Какой-то звук! Широкохвост едва различает его. Голова по-прежнему будто закопана в песок. Звук повторяется, на этот раз громче, и теперь Широкохвост его узнает: Одноклешень зовет на помощь. Крик обрывается, и больше ничего не слышно. Широкохвост наугад выбирает направление и устремляется прочь. Держихватка плывет за ним.
Ирона прибыл на станцию спустя десять часов после смерти Гишоры. Он привел с собой еще двух Стражей, использовав последние модули ускоренной высадки, так как подъемник все еще двигался на поверхность с людьми. Тижос отчиталась о произошедшем, пока Ирона стягивал скафандр, заполняя помещение своим запахом.
– Люди выглядят огорченными гибелью Гишоры, – сказала она. – Некоторые из них говорили со мной наедине, пытаясь убедить, что инцидент был несчастным случаем.
– Скажи, осмотрели ли вы тело.
– Да. По всей очевидности, кто-то ударил Гишору несколько раз лезвием, по размеру и форме аналогичным универсальным ножам людей.
– Непохоже на несчастный случай.
– Нет, – признала Тижос. – Кто-то убил его.
– Скажи, могли это сделать люди, находящиеся на станции?
– Мне это кажется маловероятным. Я видела, как Гишора уходил незадолго до своей гибели, и практически уверена, что все люди в это время оставались внутри «Хитоде». Взять с собой Стражей он отказался.
На ее слова Ирона ответил рычанием:
– Меня удивляет, что тебе пришла в голову даже мысль заподозрить в подобном кого-то из Стражей.
– Я неясно выразила свою мысль: имела в виду лишь то, что Гишора решился выйти один, и с ним не было никого, кто мог бы опознать нападавшего.

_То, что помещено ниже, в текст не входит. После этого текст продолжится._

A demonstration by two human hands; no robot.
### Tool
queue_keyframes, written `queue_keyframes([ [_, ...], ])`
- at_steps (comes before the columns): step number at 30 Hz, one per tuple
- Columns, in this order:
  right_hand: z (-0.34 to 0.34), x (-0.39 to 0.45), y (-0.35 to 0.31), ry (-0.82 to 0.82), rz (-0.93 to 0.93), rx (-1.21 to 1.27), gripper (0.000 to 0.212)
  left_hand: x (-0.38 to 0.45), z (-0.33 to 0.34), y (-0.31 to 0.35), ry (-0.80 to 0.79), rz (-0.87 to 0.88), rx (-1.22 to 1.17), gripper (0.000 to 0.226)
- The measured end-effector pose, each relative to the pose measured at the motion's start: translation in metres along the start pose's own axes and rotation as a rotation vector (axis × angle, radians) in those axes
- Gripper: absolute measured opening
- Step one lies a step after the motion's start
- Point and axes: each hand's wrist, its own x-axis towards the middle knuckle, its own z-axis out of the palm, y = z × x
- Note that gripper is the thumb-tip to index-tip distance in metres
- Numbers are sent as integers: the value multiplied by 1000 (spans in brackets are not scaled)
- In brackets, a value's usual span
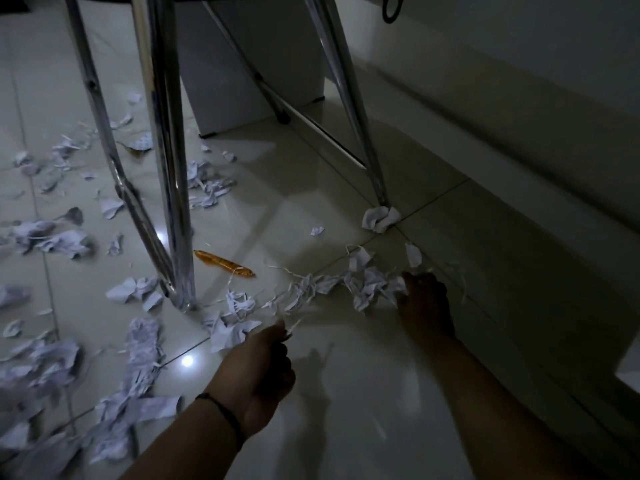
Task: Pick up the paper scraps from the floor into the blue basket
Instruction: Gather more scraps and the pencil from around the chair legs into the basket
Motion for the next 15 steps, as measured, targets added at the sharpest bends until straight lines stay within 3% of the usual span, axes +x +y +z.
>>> queue_keyframes([
  [2, 4, -11, -2, 79, -6, -4, 37, -2, 1, -4, 19, -25, -20, 15],
  [5, -16, -29, -18, 180, 49, 271, 35, -4, 2, -11, -1, -34, -85, 15],
  [8, -47, -68, -61, 349, -138, 536, 30, -6, 7, -12, -9, -77, -178, 19],
  [10, -62, -98, -91, 265, -328, 596, 31, -7, 8, -10, -65, -102, -236, 28],
  [13, -71, -128, -127, 23, -446, 540, 32, -10, 7, -4, -258, -39, -211, 40],
  [15, -71, -135, -139, 119, -554, 425, 23, -11, 4, 0, -315, -8, -244, 38],
])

– Я принимаю твои извинения, – сказал Ирона, потрепав ее по нижней части шеи. – Значит, все выглядит так, что Гишору убили восставшие люди.
– Да, – грустно признала Тижос.
Заигрывание Ироны соответствовало его положению лидера, особенно в момент принятия полномочий, но Тижос не чувствовала к нему никакого влечения. Ей пришлось заставить себя ответить, чтобы избежать конфликта.
– Скажи, ожидаешь ли ты новых нападений.
– Я не знаю. Мятежники могут повторить содеянное, а могут быть так же потрясены, как обитатели станции. Определенно можно сказать то, что люди на «Хитоде» не выглядят способными на насильственные действия.
– Помню, то же самое вы с Гишорой говорили до того, как он умер. Нам пора признать, что они все и способны, и будут прибегать к насилию. С этого момента люди должны оставаться в своих каютах и выходить только для принятия пищи. Больше никаких исследований и работ по обслуживанию станции.